Como muchas veces en la historia, la tensión entre orden y anarquía
está presente en el escenario mundial. Difícil es encontrar
momentos en el pasado en que ante el colapso de un orden internacional
preexistente, el nuevo no haya sido la resultante de una definición
por medio del combate, esto es de la guerra.
Transitar como estamos haciéndolo en la actualidad hacia un nuevo
orden internacional que resulte más de la razón que de la
fuerza, no es entonces tarea fácil. Encararlo implica lograr articular
procesos de decisión que permitan generar acuerdos vinculantes
entre múltiples protagonistas, al menos aquellos con suficiente
masa crítica de poder, que efectivamente penetren en la realidad.

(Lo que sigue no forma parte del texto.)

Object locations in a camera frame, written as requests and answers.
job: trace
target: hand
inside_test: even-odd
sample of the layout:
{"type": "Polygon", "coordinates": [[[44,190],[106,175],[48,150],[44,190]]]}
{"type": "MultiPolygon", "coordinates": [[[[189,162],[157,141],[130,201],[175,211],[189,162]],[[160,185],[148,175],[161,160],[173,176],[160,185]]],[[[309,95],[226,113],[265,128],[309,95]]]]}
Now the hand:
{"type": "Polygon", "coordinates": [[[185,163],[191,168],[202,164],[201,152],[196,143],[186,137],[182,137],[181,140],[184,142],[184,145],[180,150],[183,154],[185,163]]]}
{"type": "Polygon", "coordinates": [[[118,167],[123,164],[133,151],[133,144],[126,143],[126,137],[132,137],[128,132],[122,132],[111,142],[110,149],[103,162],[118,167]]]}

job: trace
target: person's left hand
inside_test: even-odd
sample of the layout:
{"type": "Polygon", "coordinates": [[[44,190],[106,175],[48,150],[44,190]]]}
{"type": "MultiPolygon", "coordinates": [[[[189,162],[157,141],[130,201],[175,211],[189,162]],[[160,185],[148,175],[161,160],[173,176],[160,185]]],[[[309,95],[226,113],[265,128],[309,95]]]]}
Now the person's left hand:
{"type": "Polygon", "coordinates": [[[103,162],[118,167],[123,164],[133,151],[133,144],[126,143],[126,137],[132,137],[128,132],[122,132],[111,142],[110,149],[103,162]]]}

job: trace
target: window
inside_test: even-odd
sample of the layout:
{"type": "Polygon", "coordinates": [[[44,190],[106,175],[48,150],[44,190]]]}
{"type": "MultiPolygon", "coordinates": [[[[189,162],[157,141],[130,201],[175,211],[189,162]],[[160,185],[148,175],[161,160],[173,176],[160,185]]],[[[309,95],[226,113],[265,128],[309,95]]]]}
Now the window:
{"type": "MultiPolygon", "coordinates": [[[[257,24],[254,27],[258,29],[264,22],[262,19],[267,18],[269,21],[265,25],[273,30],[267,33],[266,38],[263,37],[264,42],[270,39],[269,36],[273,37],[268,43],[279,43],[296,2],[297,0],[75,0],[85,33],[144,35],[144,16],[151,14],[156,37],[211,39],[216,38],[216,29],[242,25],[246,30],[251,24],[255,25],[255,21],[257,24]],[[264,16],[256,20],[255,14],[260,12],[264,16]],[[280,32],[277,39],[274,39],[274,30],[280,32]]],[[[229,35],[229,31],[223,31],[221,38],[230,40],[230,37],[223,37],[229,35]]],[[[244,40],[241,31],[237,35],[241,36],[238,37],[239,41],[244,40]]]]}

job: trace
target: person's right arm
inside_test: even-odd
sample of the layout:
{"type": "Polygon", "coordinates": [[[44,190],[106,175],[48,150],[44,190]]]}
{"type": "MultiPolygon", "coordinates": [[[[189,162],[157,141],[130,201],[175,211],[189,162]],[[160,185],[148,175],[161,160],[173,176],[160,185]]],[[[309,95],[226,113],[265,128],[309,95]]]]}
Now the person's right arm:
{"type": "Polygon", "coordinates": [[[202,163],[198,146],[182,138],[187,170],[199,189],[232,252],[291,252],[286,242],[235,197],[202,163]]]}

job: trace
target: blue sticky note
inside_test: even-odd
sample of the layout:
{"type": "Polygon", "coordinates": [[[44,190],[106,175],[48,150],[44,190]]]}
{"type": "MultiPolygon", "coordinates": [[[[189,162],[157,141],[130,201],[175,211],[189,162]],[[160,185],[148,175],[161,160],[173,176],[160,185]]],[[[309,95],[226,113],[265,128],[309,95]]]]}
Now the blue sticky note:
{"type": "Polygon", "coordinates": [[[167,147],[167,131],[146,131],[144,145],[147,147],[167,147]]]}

En tal perspectiva hay que colocar la reciente experiencia de la Cumbre
del Cambio Climático de Copenhague. Sus resultados pueden ser apreciados
con onda optimista o pesimista, y en ello analistas y protagonistas están
divididos. Pero lo concreto es que no se pudo llegar a un acuerdo que
sea vinculante. Para ello se requería el consenso de 193 países
miembros de las Naciones Unidas, con enormes diferencias de poder relativo,
grados de desarrollo, intereses y visiones del mundo. Lo sorprendente
sería que tal acuerdo se hubiera logrado. El foro de la OMC también
evidencia la dificultad de articular consensos entre sus 153 miembros
a fin de concluir la Rueda Doha. Y ello a pesar que el G20 en su Cumbre
de Washington a fines de 2008 había manifestado la firme intención
de lograrlo.
Encontrar modalidades que permitan lograr acuerdos vinculantes para aportar
soluciones colectivas a algunas de las cuestiones más complejas
de la agenda internacional es, entonces, uno de los desafíos para
la gobernabilidad global. Son aquellas cuestiones que no pueden ser resueltas
por la acción de ningún país en forma individual,
por grande que éste sea. Ejemplos son la del cambio climático
con todas sus implicancias para el futuro de la humanidad, o la de la
paz y seguridad internacional, especialmente ante el fenómeno en
expansión de modalidades novedosas de miniaturización de
hechos bélicos a escala transnacional un avión en
pleno vuelo y del peligro siempre presente de la privatización
de medios de destrucción masiva.
Encarar tal desafío implica, además de tomar conciencia
de su gravedad, una fuerte dosis de imaginación y de energía
política colectiva. Entre otros, tres frentes de acción
son prioritarios.
Uno es el de la efectividad y eficacia de los mecanismos informales de
trabajo colectivo entre naciones relevantes, tales como el mencionado
G20. Esto es, que sus decisiones penetren en la realidad y logren resultados
concretos. Es más fácil lograrlo en el plano de la coordinación
de políticas, especialmente las necesarias para encarar la actual
crisis financiera global que aún está lejos de haberse solucionado.
Es más difícil, en cambio, cuando se trata de generar nuevas
reglas de juego que sean exigibles y tengan validez universal.
De ahí la importancia del segundo frente de acción que
es el de la revisión de los métodos de trabajo para la producción
normativa en grandes organizaciones internacionales como son la ONU y
la OMC.
Y el tercero es el de los progresos que son necesarios para la gobernabilidad
de espacios geográficos regionales. Son pilares esenciales de la
gobernabilidad global. Conectados entre sí, la pueden potenciar.
En tal perspectiva debemos colocar las asignaturas pendientes en la arquitectura
institucional del espacio sudamericano, incluyendo el Mercosur. La necesaria
articulación del Mercosur que en muchos aspectos incluye
a Chile con la Unión Europea, puede ser visualizada como
un paso en la buena dirección de conectar espacios de gobernabilidad
regional, en cuyo marco incluso podrían absorberse viejos conflictos
pendientes entre países de ambas regiones.